Já fazem sete anos desde que a Tesla lançou seu Model S. De lá pra cá, os elétricos ganharam ainda mais popularidade, e montadoras maiores apresentaram seus modelos sem o motor à combustão, como BMW, Volkswagen e Porsche.

Se você tem um smartphone, já deve ter percebido que com o passar do tempo, o dispositivo já não consegue guardar energia como quando era novo, resultando em um menor tempo de uso entre carregamentos. Com os carros elétricos, isso não é diferente - as baterias também são do tipo lítio-íon, e também perdem capacidade com o uso. Uma vez que isso acontece, o que fazer com as elas?

250 mil baterias descartadas que podem entrar em ignição

Em 2017, mais de um milhão de carros elétricos foram vendidos no mundo, e de acordo com um estudo publicado na revista Nature, isso pode resultar em 250 mil toneladas de baterias descartadas que podem passar por uma reação química involuntária que pode resultar na sua ignição ou até mesmo explosão.

O estudo explica que devido ao alto valor monetário e de produção investido nas baterias, elas deveriam passar por um sistema de hierarquia de descarte, melhorando o seu ciclo de vida. Muitas baterias descartadas ainda possuem capacidade de carga, podendo ser utilizadas para outras finalidades, como energizar linhas de produção e até lojas de conveniência.

Fonte: Nature

Fonte: Nature

Além da reutilização, existe a opção de reciclagem das baterias. Para produzir uma tonelada de lítio, são utilizados 250 toneladas do mineral espodumena, ou 750 toneladas de minerais salinos, e o refinamento desses minerais causa impactos ambientais enormes - no Salar do Atacama no Chile, um dos maiores produtores de lítio no mundo, 65% da agua na região é utilizada para a produção de lítio, fazendo com que agricultores tenham que importar agua de outras regiões.
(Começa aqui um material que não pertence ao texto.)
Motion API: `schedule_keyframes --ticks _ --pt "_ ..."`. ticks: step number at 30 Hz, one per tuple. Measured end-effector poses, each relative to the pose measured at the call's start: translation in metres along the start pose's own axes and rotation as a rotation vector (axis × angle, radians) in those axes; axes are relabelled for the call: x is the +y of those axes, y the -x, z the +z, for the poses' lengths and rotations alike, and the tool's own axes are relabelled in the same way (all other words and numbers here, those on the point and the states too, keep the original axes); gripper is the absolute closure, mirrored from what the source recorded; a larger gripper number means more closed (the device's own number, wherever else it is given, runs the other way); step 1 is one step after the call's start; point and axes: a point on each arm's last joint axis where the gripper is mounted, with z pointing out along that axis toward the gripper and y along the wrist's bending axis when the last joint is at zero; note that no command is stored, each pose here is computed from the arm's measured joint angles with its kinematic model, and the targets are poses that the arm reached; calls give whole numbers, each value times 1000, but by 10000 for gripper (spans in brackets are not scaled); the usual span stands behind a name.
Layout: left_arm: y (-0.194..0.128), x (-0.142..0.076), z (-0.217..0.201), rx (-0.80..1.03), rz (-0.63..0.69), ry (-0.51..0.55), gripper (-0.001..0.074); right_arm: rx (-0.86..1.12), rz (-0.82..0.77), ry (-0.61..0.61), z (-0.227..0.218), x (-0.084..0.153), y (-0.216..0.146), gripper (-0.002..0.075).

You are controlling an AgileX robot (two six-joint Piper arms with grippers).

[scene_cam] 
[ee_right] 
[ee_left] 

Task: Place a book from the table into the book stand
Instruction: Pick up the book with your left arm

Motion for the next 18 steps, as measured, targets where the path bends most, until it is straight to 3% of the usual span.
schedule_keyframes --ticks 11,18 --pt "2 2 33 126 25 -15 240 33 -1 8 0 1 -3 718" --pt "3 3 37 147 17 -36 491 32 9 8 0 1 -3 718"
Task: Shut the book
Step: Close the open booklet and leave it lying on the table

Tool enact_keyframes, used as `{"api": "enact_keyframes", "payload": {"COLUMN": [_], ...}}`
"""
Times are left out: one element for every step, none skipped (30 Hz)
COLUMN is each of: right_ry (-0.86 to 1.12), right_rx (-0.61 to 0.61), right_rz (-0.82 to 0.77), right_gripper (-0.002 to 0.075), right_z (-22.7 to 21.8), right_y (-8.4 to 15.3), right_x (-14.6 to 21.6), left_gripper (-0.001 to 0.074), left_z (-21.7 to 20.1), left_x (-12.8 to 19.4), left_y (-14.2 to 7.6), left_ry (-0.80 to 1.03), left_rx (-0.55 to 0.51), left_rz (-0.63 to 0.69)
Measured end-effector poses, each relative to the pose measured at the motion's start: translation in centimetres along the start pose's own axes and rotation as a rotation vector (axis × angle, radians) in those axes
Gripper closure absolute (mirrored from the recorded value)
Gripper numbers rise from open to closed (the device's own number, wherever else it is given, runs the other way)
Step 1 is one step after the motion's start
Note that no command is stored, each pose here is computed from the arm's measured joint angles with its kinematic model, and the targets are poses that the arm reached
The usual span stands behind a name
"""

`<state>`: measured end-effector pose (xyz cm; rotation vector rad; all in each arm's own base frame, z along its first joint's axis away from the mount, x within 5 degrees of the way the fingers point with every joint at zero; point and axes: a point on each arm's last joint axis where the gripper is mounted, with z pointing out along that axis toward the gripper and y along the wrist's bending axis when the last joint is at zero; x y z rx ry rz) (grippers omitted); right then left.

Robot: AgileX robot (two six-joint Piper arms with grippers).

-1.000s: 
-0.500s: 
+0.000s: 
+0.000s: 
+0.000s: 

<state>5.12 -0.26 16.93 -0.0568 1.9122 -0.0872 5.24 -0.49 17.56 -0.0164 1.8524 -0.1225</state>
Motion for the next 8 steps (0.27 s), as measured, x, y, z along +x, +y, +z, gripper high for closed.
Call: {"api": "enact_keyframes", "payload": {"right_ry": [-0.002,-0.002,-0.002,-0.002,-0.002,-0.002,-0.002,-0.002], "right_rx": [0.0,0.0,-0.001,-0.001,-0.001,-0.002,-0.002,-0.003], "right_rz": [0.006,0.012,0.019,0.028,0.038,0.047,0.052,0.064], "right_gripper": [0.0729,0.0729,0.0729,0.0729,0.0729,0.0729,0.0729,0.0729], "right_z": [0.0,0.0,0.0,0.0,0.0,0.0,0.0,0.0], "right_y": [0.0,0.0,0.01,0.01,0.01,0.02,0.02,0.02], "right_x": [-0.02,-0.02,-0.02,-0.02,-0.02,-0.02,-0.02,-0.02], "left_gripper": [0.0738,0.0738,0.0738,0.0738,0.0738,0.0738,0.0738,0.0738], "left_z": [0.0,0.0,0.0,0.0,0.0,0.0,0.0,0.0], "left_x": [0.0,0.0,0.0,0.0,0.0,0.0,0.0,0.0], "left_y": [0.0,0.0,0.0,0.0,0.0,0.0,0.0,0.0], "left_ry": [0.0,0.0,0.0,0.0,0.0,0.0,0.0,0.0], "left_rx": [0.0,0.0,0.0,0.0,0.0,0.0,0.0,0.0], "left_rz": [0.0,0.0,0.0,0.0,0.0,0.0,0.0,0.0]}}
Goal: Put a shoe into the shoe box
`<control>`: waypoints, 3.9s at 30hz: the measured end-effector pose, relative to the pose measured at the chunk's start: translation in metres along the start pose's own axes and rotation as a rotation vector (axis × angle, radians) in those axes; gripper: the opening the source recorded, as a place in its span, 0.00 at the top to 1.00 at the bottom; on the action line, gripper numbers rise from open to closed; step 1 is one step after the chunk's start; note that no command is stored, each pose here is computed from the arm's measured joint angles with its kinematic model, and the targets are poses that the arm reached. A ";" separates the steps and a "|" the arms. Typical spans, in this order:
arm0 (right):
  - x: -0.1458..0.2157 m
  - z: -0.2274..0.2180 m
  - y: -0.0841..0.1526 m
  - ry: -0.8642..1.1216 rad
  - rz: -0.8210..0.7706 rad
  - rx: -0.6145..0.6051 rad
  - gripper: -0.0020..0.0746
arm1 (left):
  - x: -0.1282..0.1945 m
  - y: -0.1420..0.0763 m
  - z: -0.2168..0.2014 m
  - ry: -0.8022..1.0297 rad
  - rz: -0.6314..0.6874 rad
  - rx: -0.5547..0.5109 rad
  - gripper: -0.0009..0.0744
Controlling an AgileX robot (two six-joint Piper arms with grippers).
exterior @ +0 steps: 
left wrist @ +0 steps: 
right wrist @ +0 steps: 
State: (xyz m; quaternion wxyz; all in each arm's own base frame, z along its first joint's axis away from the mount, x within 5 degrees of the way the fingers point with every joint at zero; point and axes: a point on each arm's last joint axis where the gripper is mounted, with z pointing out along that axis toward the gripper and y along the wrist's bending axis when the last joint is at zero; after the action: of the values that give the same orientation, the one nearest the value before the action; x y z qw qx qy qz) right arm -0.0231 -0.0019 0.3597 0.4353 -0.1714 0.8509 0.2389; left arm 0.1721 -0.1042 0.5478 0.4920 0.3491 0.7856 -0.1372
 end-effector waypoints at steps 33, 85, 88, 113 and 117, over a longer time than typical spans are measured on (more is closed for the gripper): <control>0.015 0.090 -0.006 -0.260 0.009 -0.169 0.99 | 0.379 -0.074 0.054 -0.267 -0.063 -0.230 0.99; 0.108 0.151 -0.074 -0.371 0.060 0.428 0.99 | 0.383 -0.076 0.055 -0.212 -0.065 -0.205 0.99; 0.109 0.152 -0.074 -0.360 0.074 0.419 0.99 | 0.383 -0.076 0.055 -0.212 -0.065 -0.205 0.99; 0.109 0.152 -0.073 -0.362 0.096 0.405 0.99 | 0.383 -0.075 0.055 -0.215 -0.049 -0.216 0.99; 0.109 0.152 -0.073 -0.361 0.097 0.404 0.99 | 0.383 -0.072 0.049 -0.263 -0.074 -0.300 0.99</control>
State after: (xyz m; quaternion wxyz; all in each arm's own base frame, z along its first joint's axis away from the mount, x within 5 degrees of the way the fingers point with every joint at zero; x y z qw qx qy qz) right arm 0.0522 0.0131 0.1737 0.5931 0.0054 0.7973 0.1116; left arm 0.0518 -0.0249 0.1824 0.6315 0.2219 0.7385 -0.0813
a quantidade de água usada é tão grande que ela está em falta para agricultores

Por outro lado, usando baterias descartadas, 28 toneladas de baterias são necessárias para a produção de uma tonelada do elemento. O problema é que as baterias atuais não são projetadas com a desmontagem em mente, tornando o processo difícil, lento e perigoso. São necessários técnicos muito bem treinados e ferramentas específicas para o trabalho.

Uma solução seria a robotização da desmontagem, acelerando o processo o tornando-o mais seguro. Contudo, não existe uma padronização na montagem de baterias, dificultando o trabalho das máquinas.

O que o futuro nos reserva

Ainda que a indústria de veículos elétricos tenha vários desafios, ao que tudo indica ela só se tornara cada vez mais popular. Em relação às baterias, as montadoras estão depositando suas fichas nas baterias de estado sólido. Esse tipo de tecnologia não é novidade, mas ainda não é possível produzir uma bateria desse tipo que consiga armazenar tanta energia quanto as de lítio-íon.

Uma vez que isso se torne possível, é muito provável que elas sejam a norma entre veículos elétricos, pois não fazem uso de líquidos como as de lítio, sendo mais seguras; tempo de carga menor; e por fim, conseguem ser mais compactas.

Qual a sua opinião sobre a eletrificação dos carros?